Feitelijk is dit een onmogelijke vraag, want God is de schepper van dat onmetelijk grote heelal waarin het kleine bolletje rondzweeft waar wij op leven. Hij staat daarmee boven zijn eigen schepping en noemt zichzelf dan ook terecht 'Ik ben'. (1) Waar God zich 'bevindt' zal voor ons dus altijd onbevattelijk blijven. Ondanks dit uitzonderlijke gegeven is Hij juist zeer betrokken bij zijn meest bijzondere schepsel; De mens.
Over deze bijzondere relatie staat geschreven dat God met Adam en Eva in de avondkoelte wandelde. (2) Ook na de zondeval was daar nog steeds die communicatie; Zo wandelde ook Henoch met God. (3) Deze band was zo hecht dat God hem op een gegeven moment direct wegnam in plaats van hem te laten sterven in ouderdom. Ook Mozes kende een bijzondere band met God. (4) En zo staat de bijbel vol met zulke verhalen.

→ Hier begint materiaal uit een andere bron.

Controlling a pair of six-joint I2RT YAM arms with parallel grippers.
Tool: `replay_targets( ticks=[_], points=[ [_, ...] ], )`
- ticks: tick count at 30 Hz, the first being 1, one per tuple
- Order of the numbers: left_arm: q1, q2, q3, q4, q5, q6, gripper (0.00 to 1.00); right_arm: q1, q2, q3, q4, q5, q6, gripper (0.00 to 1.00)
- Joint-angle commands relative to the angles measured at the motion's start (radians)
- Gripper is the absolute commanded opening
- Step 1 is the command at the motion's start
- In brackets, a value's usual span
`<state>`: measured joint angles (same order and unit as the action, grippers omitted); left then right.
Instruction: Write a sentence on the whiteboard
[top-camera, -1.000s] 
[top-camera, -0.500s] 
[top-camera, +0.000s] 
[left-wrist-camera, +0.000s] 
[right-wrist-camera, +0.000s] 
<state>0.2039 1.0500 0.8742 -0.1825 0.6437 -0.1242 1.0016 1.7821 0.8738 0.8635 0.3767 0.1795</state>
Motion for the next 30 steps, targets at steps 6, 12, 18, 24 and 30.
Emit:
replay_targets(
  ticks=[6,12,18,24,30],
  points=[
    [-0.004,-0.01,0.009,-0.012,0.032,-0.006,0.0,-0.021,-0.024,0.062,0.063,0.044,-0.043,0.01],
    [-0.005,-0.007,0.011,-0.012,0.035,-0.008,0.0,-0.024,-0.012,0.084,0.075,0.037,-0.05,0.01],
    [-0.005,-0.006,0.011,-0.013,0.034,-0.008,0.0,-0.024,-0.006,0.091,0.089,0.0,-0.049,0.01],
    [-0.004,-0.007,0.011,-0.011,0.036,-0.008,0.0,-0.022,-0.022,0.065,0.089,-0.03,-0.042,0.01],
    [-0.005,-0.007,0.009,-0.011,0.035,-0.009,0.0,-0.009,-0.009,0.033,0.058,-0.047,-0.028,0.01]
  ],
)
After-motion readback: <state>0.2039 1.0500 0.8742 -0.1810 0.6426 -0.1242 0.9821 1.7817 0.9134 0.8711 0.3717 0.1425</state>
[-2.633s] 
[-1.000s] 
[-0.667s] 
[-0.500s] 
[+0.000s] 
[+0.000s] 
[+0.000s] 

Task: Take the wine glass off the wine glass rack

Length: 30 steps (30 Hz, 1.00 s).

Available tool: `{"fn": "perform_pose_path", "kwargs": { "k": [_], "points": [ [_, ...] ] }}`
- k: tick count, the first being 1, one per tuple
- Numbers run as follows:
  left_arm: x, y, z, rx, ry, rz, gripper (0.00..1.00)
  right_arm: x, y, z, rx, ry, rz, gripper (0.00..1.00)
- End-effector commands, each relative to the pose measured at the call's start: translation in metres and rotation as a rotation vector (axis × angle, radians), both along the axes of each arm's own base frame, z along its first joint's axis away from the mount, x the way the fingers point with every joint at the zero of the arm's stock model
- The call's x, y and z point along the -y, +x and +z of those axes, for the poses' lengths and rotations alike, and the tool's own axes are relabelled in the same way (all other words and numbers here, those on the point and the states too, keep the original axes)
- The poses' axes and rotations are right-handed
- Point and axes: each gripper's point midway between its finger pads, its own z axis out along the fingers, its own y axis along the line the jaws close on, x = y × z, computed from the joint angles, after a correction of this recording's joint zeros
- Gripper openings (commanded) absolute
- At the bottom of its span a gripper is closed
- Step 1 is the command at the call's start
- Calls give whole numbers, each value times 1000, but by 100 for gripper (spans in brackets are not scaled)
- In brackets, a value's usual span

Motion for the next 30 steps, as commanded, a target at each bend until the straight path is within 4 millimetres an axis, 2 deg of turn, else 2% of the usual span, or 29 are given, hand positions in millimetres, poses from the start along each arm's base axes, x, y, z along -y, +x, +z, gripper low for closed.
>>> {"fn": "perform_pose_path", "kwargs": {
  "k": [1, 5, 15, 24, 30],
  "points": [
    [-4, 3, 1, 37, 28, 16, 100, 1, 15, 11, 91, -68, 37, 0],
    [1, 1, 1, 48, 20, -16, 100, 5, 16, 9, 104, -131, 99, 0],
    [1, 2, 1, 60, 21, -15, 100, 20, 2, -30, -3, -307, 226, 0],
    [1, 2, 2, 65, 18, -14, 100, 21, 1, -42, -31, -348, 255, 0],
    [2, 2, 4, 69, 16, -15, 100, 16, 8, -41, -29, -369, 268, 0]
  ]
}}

Opmerkelijk is dat God zich in de oudheid vaak openbaarde in omstandigheden welke wij nu als natuurverschijnselen betitelen. Toch staat daarvan geschreven dat God noch in storm, noch in vuur, noch in een aardbeving was, maar in een zachte wind, omschreven als een 'kleine stem'. (5) Heeft God zo'n zachte stem dat we Hem amper zouden kunnen waarnemen?
In de woestijn was Hij voor zijn volk zichtbaar aanwezig in een rook- en vuurkolom. (6) De tabernakel, en later de tempel, was de plaats waar God 'verbleef' met de Ark van het verbond als zijn representatie. Meerdere malen lezen we over Gods specifieke aanwezigheid in de tempel. (7)
Op zich heeft God zich nooit aan een plaats gebonden (8) en de bijbel vermeldt vaak dat de Geest des Heeren in een situatie of op een persoon was.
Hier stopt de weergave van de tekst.